» The data
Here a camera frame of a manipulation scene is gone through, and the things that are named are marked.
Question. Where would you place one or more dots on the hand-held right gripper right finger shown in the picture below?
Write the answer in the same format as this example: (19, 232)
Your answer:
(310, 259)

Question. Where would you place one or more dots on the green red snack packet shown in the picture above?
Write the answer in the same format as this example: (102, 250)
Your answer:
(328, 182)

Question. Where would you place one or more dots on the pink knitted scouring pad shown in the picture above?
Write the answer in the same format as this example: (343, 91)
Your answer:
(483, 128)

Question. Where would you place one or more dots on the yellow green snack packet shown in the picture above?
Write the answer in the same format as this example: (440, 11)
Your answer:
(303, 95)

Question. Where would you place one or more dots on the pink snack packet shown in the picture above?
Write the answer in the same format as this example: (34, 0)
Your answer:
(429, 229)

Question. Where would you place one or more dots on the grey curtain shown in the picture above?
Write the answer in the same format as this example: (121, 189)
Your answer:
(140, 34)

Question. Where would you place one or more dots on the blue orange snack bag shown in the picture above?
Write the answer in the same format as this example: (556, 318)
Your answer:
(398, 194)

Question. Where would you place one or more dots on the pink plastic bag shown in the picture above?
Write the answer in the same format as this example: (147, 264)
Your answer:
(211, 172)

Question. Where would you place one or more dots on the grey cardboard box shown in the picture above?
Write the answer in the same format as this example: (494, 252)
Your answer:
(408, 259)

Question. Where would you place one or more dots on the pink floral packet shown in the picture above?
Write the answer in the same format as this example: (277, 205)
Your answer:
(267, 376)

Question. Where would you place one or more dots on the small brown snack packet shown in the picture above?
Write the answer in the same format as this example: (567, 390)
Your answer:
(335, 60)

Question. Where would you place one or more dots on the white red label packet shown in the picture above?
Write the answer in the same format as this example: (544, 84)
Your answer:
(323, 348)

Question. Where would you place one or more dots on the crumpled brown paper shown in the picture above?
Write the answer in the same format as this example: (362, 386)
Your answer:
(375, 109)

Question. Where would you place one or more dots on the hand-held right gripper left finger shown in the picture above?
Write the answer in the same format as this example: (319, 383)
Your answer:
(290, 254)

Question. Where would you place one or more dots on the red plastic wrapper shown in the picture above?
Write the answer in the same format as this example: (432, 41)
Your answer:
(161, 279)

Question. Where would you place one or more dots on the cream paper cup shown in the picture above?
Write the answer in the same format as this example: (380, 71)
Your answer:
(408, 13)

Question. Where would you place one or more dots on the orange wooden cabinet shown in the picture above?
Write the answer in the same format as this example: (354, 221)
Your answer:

» Problem to solve
Your task is to show every line of the listing above containing "green".

» Response to the exercise
Question. Where would you place one or more dots on the green red snack packet shown in the picture above?
Question. Where would you place one or more dots on the yellow green snack packet shown in the picture above?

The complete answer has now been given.